> _Problem to work on_: As the answer, give a copy of each line below that includes the word "camera".

> _Dataset content_:
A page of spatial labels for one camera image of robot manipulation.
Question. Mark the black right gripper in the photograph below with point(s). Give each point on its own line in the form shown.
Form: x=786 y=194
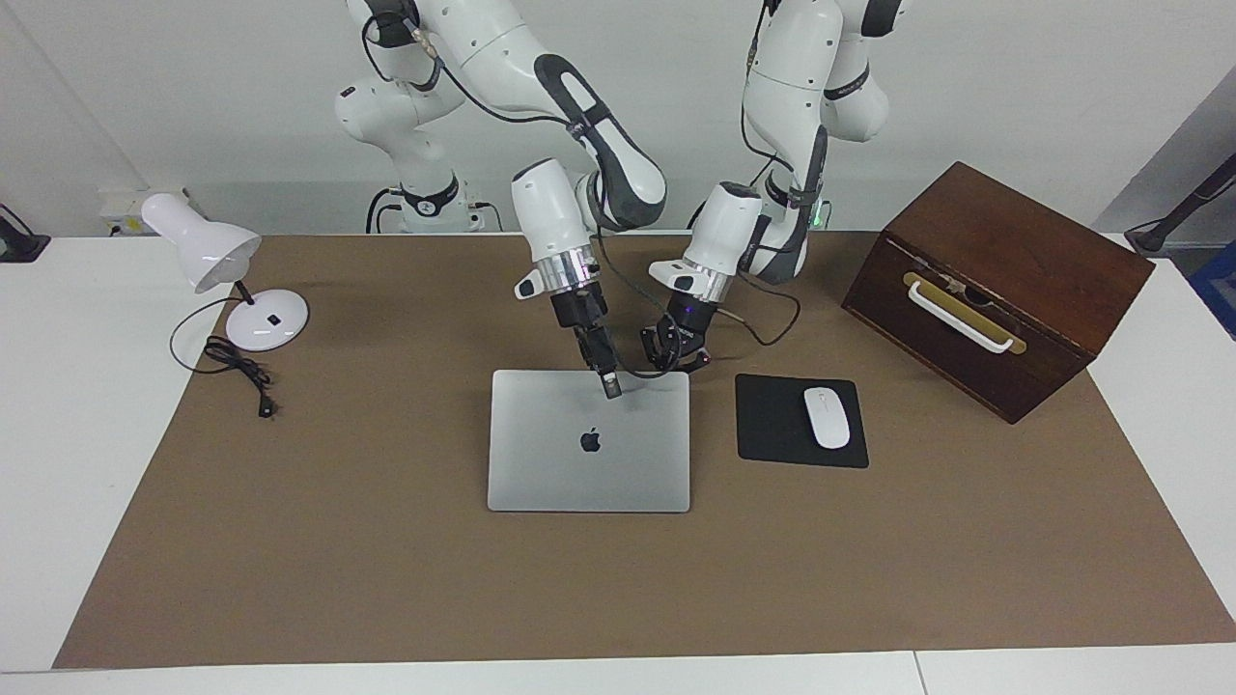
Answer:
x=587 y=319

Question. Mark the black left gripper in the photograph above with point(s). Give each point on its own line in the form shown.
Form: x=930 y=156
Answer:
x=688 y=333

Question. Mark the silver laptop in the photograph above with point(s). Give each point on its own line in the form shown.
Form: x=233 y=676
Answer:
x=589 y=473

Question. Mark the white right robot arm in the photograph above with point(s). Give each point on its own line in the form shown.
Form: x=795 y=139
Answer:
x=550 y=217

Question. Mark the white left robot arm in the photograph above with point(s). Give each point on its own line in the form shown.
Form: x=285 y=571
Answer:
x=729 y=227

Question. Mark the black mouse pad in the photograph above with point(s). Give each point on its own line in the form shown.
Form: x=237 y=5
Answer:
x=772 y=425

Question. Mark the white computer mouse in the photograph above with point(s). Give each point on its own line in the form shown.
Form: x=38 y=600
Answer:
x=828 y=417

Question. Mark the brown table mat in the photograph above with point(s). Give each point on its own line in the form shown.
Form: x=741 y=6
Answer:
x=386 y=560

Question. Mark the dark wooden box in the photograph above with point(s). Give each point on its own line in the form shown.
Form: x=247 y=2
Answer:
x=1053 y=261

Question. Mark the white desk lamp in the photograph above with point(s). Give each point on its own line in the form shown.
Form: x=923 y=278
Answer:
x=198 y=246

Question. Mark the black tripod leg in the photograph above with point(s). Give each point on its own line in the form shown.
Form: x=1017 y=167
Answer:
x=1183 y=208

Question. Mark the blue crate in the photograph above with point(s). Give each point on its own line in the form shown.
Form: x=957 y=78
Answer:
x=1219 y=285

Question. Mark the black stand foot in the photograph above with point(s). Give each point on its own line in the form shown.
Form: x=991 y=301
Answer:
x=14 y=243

---

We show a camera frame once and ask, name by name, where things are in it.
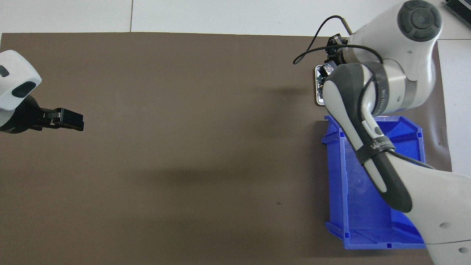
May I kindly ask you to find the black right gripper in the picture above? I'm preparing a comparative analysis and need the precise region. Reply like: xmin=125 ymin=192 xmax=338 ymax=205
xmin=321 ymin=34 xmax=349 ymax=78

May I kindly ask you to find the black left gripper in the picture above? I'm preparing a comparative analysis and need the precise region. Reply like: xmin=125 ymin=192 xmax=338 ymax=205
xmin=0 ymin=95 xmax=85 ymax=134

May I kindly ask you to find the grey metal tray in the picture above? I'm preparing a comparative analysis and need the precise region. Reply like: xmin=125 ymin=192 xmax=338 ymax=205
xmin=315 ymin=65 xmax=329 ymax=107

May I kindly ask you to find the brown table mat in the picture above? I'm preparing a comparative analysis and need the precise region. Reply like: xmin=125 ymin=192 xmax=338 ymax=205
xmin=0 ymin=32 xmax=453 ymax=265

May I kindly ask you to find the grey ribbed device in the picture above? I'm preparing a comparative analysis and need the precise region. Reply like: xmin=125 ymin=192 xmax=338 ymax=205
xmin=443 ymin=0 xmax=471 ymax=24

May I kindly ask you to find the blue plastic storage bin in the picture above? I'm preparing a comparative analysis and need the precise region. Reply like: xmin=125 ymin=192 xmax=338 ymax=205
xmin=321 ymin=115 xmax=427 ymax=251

--

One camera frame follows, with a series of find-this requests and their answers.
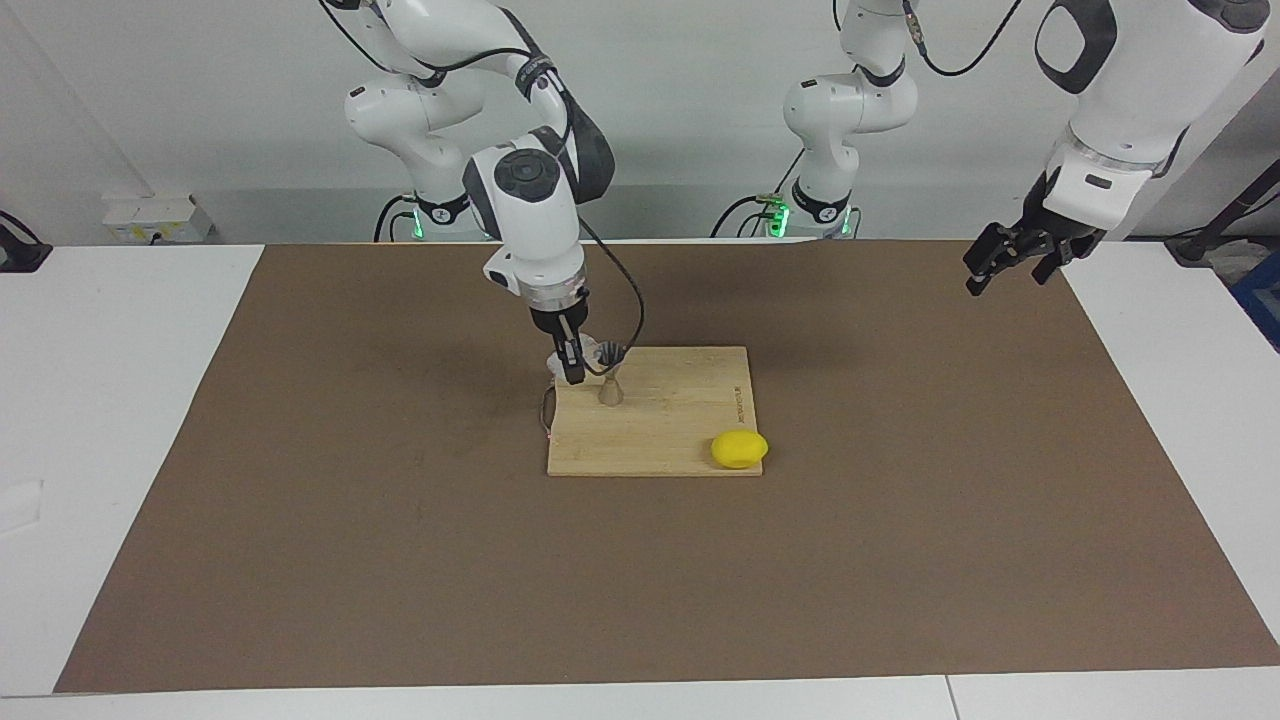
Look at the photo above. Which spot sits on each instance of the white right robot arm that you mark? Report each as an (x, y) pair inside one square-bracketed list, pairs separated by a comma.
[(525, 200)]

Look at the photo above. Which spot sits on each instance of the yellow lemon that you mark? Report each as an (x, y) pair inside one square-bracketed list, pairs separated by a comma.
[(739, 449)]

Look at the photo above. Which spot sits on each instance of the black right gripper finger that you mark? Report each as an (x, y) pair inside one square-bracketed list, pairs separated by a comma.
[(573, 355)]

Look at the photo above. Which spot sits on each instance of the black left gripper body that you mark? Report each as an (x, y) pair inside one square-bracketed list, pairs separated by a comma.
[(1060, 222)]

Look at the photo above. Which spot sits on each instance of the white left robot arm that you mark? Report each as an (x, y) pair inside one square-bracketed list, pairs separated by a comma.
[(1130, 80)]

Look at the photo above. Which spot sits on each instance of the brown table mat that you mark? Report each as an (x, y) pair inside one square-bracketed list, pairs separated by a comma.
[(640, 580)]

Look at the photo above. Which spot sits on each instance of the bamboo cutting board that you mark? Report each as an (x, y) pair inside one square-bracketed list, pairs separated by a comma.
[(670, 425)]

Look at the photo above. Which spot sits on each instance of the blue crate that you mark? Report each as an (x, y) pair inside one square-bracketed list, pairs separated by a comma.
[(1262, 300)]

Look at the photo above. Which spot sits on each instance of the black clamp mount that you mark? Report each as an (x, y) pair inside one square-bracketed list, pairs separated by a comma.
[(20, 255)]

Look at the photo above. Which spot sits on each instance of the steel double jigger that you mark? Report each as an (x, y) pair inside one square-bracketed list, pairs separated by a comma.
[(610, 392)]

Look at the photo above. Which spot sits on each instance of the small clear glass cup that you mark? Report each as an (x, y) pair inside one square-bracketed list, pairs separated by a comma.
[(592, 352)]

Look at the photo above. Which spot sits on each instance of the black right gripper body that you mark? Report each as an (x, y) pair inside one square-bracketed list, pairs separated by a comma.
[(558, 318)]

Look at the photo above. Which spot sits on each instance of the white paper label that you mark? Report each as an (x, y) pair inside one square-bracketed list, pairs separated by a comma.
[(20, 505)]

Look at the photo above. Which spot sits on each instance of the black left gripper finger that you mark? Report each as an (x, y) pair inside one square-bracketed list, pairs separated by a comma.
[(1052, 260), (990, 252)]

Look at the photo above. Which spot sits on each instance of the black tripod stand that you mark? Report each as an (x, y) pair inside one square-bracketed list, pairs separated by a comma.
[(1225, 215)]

> _Your solution_:
A page of spatial labels for one camera image of robot manipulation.
We show a camera frame once and ask, name by name, where things are in it.
One camera frame follows, with a series of find-this requests and their answers.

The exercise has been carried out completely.